E mentre una famiglia si ritrova, forse un'altra si
sfalda. C'est la vie!
Un documentario del National Geographic, due ciotole
di gelato e un plaid da dividere aiuteranno a
solidificare i legami di sangue mentre il terreno
non venduto sarà il giusto tributo agli antenati che
hanno saputo trasferire ai loro discendenti la
sicurezza economica ma non il dono più prezioso del
saper vivere bene.
A tutt'oggi, il film ha incassato più di 75 milioni
di dollari solo negli Stati Uniti ed ha vinto due
Golden Globe (miglior film drammatico e miglior
attore protagonista drammatico).
Va bene per George Clooney, bello e bravo nonostante
il trucco lo rende più dimesso che mai, però
francamente il film in sé ha una trama già vista e
rivista infinite volte.
Quello che la rende diversa è di sicura l'azzeccata
ambientazione mentre la colonna sonora ci regala
canzoni hawaiane malinconiche e prive di hula.

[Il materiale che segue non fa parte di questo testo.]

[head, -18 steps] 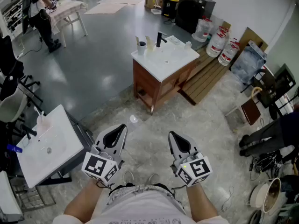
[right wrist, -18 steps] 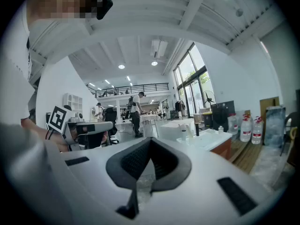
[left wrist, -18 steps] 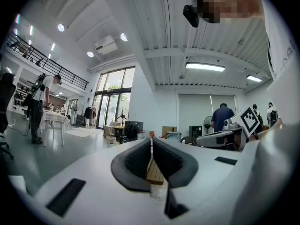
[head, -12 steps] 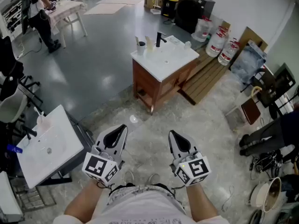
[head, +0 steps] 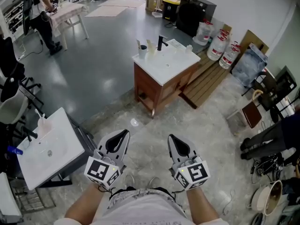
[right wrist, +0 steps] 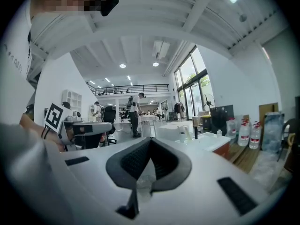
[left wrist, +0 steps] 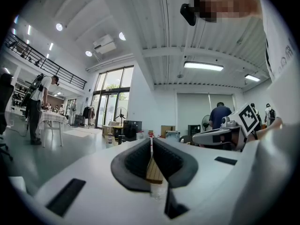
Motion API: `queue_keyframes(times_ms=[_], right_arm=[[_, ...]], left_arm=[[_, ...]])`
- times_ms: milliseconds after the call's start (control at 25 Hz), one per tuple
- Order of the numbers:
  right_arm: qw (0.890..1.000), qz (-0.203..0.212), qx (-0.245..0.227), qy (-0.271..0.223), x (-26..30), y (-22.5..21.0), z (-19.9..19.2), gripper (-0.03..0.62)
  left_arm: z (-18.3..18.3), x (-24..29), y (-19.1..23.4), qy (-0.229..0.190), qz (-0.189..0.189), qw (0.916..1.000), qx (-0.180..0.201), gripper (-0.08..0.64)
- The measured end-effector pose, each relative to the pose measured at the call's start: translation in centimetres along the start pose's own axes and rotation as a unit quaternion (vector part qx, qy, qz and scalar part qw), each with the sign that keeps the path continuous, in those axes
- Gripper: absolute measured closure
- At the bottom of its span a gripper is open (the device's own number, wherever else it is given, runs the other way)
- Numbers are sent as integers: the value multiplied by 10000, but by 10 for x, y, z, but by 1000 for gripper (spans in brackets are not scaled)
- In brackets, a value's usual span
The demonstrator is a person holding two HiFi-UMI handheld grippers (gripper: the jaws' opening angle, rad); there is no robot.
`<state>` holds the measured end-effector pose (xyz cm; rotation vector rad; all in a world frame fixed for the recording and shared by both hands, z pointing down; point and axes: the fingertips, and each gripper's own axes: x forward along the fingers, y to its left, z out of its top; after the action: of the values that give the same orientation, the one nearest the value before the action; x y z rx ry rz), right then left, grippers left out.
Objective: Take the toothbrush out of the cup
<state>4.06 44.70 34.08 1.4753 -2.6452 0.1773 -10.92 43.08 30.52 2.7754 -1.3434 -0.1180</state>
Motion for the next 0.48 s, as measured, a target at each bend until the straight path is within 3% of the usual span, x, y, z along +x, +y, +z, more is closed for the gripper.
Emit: queue_keyframes(times_ms=[480], right_arm=[[10000,-78,-2,27,4,0,-1,584]], left_arm=[[0,1,2,-7,-41,10000,-21,531]])
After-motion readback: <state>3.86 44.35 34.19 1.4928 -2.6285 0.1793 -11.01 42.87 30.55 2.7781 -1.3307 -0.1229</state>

Gli attori sono tutti bravi e va segnalata la
giovane Shailene Woodley nel ruolo della figlia
maggiore, la regia di Alexander Payne (A proposito
di Schmidt, Sideways) è precisa e calibrata e la
fotografia di Phedon Papamichael fa venire voglia di
fare subito un "last minute" per Maui.
Ma, alla fine, il film si rivela principalmente un
ottimo veicolo per l'affascinante ex dottor Ross
che, ancora una volta, ci sorprende con la sua
dolente e sentita umanità.
Peccato che la notte degli Oscar si ritroverà contro
lo straordinario Jean Dujardin di "The artist", per
il quale francamente faccio il tifo.
Mi auguro che anche la statuetta per il miglior film
dell'anno venga consegnata in altre mani.

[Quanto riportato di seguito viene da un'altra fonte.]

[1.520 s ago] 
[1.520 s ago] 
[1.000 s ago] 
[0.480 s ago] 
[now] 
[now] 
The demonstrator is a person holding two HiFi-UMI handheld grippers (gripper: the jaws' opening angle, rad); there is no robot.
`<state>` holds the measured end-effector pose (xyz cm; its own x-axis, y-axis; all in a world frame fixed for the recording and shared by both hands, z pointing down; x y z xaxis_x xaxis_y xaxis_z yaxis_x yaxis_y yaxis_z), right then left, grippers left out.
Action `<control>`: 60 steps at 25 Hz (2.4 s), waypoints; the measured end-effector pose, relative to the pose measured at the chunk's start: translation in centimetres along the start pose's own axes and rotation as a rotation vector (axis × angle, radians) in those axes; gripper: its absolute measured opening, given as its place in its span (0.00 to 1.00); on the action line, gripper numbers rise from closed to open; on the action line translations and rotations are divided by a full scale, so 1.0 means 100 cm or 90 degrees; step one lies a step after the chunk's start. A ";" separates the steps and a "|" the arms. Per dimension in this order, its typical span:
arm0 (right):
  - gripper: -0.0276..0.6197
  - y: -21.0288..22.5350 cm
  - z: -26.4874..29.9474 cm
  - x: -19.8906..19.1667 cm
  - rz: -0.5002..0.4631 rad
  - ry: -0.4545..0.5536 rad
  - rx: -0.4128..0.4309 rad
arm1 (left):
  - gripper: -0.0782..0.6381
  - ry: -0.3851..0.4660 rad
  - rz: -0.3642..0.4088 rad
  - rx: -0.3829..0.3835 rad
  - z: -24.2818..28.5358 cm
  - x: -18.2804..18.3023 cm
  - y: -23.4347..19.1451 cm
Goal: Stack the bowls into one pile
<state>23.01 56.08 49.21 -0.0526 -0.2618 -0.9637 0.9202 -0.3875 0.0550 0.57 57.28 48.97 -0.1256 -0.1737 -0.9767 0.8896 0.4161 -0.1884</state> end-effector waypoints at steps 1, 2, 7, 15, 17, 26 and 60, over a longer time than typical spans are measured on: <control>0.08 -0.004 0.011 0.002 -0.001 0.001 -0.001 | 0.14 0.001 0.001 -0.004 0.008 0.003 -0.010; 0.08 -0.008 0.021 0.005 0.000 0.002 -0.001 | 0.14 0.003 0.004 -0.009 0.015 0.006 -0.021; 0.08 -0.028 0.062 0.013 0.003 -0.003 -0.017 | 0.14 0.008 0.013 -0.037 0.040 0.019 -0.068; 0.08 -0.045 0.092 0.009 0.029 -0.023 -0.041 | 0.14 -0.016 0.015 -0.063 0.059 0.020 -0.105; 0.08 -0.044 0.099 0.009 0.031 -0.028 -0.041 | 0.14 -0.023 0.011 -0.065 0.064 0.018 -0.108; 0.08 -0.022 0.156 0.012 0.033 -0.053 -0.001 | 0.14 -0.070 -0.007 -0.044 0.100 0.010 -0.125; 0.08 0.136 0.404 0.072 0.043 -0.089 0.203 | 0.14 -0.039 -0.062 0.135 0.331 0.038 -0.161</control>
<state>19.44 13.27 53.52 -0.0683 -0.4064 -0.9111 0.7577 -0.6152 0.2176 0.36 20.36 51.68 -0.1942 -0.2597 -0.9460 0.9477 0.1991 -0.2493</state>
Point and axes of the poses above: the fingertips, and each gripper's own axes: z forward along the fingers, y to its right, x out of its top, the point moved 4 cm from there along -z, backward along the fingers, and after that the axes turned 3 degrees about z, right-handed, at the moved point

Infatti tutto il buonismo ed il perdono che
trasudano da "Paradiso amaro" mi sembrano nascere
più dall'esigenza di strizzare l'occhio al boxoffice
che da un autentico sentimento di caritas cristiana.
Mario Gardini
* * *
"Povera gente a Marsiglia"
di Maria Antonietta Nardone
"Le nevi del Kilimangiaro"
Titolo originale: Les Neiges du Kilimandjaro
(Francia 2011)
Regia: Robert Guédiguian
Sceneggiatura: Robert Guédiguian, Jean-Louis Milesi
Interpreti: Ariane Ascaride, Jean-Pierre Darroussin,
Gérard Meylan, Maryline Canto, Grégoire
Leprince-Ringuet
Distribuzione: Sacher
Servito da una splendida ed affiatata squadra
attori, Robert Guédiguian dirige una parabola sulla
ferocia asettica del capitalismo compensata, in
qualche modo, da una solidarietà e una coscienza
(non tanto o non solo di classe, quanto proprio
coscienza, consapevolezza) emozionanti nella loro
semplice nudità.
Michel, saldatore al porto di Marsiglia e
sindacalista di vecchia data, viene mandato in
prepensionamento assieme ad una ventina di persone.

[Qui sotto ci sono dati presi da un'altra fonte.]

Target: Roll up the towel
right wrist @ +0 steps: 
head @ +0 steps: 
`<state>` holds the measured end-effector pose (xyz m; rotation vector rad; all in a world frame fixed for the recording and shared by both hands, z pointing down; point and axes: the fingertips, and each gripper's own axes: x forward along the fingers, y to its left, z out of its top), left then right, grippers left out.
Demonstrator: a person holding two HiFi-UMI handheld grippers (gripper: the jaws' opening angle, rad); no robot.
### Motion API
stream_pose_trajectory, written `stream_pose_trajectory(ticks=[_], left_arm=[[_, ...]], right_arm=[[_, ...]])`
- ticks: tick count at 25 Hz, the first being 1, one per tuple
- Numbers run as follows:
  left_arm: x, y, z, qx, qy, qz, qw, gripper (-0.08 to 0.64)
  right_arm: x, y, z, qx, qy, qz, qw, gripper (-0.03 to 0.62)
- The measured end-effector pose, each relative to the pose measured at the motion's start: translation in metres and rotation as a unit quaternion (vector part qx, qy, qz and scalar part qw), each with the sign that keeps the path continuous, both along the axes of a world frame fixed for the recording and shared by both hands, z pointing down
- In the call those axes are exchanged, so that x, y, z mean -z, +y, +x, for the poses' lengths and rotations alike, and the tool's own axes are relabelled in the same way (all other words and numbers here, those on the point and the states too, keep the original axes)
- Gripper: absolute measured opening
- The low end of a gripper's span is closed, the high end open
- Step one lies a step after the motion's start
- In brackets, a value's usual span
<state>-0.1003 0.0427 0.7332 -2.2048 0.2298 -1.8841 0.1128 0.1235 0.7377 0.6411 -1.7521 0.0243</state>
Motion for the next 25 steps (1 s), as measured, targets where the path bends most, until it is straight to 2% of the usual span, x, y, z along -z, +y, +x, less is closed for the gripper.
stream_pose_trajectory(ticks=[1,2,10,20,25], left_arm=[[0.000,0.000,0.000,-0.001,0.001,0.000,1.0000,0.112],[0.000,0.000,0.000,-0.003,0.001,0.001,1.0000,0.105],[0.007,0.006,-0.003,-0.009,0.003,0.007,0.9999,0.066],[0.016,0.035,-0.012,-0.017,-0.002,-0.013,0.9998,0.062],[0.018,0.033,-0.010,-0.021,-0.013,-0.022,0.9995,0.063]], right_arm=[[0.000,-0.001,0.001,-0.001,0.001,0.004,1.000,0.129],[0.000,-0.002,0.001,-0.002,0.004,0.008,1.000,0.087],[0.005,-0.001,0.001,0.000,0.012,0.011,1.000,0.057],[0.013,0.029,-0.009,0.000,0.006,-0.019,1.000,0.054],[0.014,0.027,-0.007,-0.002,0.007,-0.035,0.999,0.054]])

Compagni di lavoro, amici e parenti, in occasione
del festeggiamento dei suoi trenta anni di
matrimonio con Marie Claire, gli regalano i
biglietti e i soldi per un viaggio in Tanzania.
Durante una partita a carte, a casa, con il suo
amico d'infanzia Roul e sua moglie Denise, vengono
sorpresi da due giovani incappucciati che li
malmenano e li derubano dei biglietti, dei soldi e
delle carte di credito. Il trauma è forte ma i
quattro reagiscono ciascuno in maniera diversa.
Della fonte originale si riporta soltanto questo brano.